Your goal:
Only the lines containing "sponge" belong in the answer; find them in the material below.

Data:
-.-.-

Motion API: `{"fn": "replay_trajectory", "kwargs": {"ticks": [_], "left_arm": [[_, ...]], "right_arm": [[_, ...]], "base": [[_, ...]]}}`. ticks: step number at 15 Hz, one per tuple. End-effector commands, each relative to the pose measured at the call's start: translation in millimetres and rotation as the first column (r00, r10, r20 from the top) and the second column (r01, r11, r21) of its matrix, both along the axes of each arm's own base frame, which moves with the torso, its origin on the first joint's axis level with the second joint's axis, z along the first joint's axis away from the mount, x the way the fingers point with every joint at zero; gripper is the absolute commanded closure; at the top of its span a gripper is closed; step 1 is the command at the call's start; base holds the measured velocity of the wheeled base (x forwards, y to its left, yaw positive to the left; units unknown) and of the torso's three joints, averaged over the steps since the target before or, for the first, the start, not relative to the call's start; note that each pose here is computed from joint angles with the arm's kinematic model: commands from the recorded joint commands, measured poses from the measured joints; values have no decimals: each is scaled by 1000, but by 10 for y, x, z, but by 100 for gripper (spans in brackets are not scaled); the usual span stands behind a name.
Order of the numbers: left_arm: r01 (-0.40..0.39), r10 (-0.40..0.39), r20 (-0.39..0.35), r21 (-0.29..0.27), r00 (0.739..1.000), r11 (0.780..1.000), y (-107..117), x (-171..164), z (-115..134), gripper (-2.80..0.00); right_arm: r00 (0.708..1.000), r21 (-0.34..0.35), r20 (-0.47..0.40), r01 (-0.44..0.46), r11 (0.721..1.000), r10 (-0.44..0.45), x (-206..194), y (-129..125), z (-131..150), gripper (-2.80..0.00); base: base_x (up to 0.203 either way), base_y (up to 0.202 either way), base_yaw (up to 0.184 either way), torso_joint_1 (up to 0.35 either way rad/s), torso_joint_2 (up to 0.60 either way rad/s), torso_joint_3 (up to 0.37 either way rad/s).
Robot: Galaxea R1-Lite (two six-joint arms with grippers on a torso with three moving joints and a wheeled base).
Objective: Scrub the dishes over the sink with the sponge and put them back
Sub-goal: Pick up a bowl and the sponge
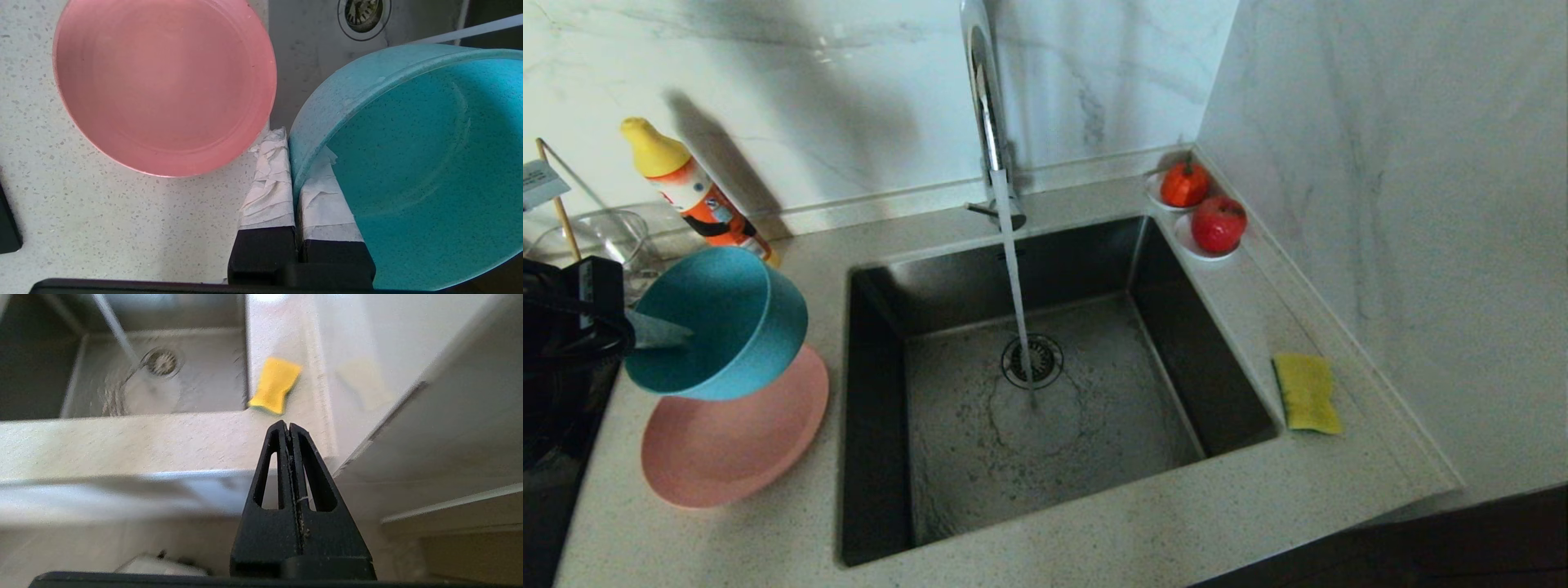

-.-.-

Task result:
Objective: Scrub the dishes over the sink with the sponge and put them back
Sub-goal: Pick up a bowl and the sponge

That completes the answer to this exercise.